2. Who knew the English language would be such a hurdle? Expressing myself comprehensibly in front of other people among whom a faculty member (let's be honest, we just want all of them to say "No, I don't think you're stupid at all. Actually I think you're quite brilliant, that's why I keep being so thrilled that you're my student. Absolutely THRILLED!". Yes, ideally every single academic-superior that you come across should simply let you know that. But you grad students, you each have at least one prof in particular whose affirmation you pine for, am I right?), so producing coherent sentences in front of a class cum prof - and my writing is constant testimony of my incapability to keep a train of thought, let alone a sentence that has a beginning, some kind of predicate, and end (HA, see what I did here, I'm so self-reflexive… eye-roll. Challenging my reader! eye-roll...) – has proven a task I am not naturally talented for. I was never that good at it in Hebrew, and though my colloquial English is usually absolutely fine, bring up the formality a notch and I am stammering. Give me a sentence in Latin to translate out loud that contains a metaphor, two participles and some nautical technical terms for good measure, and I'm done for.
3. Life is wavering.
This is nothing new. I was never entirely convinced that a life of intellectual curiosity and painstaking writing of something that pretends to contain an actual argument was necessarily the type I would find worth living for, and I'm still not sure about that (HA! now there's at least one qualification I actually have to be a graduate student!!! SELF-DOUBT. Why didn't they tell me it's such an asset? I've got STORES of that and would have smeared it all over my application instead of trying to construct a coherent narrative of my academic career leading to this! particular! amazing! department! Instead, I would have just written: I don't know what I want to do with my life but I've successfully fooled some people into thinking I'm intelligent and perceptive. Now give me a stipend!) But ever since N died, moments of doubt are all encompassing, as in, why live at all? And that too is not new to you if you've been following my bloggingly neurotic accounts of not-so-late. But bottom line is, being a graduate student with health insurance and a scholarship, while living in the same house, city, country as the man I love, is a privilege.

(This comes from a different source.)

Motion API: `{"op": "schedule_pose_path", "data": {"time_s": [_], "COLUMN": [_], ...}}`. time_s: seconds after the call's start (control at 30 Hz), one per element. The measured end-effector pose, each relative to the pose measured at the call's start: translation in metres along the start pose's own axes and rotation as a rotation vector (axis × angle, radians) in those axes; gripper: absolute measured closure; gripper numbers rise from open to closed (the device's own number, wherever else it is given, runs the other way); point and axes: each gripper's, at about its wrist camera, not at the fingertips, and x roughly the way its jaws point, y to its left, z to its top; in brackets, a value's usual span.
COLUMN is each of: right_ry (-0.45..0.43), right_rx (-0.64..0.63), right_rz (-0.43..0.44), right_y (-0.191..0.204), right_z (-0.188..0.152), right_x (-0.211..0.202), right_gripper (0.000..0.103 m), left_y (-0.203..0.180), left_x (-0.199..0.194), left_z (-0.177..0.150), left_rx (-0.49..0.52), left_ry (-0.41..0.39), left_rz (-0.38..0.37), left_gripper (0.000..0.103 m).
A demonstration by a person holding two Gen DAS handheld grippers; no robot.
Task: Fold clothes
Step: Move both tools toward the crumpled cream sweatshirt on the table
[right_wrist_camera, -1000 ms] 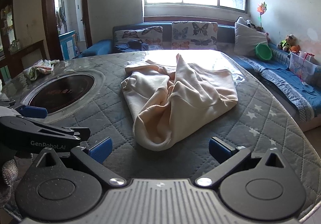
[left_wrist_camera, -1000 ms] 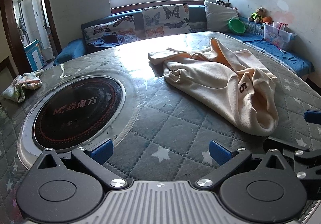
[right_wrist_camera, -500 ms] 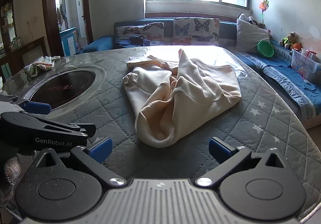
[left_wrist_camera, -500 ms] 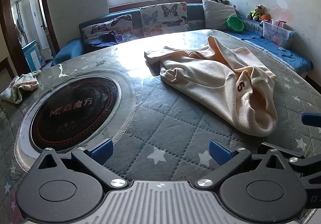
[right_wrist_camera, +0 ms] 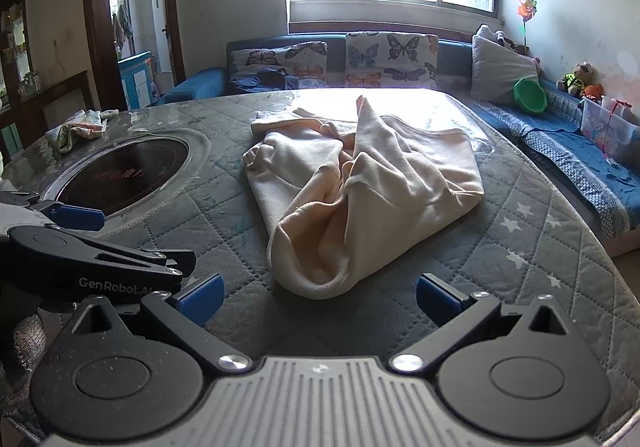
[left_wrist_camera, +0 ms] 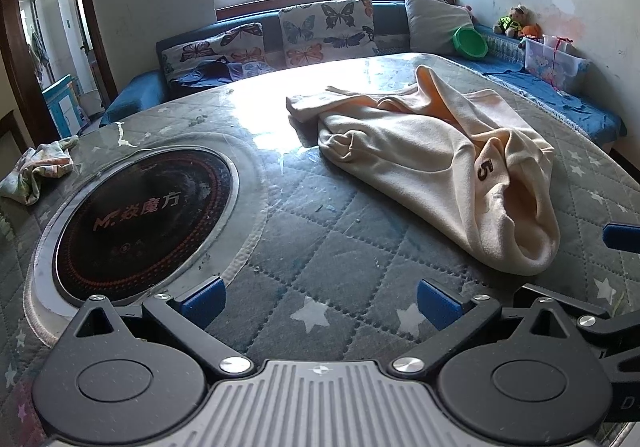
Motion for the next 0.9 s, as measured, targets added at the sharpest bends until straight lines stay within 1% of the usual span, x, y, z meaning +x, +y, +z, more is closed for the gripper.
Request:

Try to remember that, Lou. And not feel so goddamned guilty for all the people in the world who have no health insurance, income, or a loved-one to make soup for them when they have a very first-world ten-day-long cold. As DH, himself a man that at one point in life seriously contemplated the option of abandoning civilization in favor of chilling out and going native in Northern India, says: you can't give your place up and change it with a third-world woman. You will either die of an exotic disease, or be flown over to the West to get treatment for it. Either way, you lose.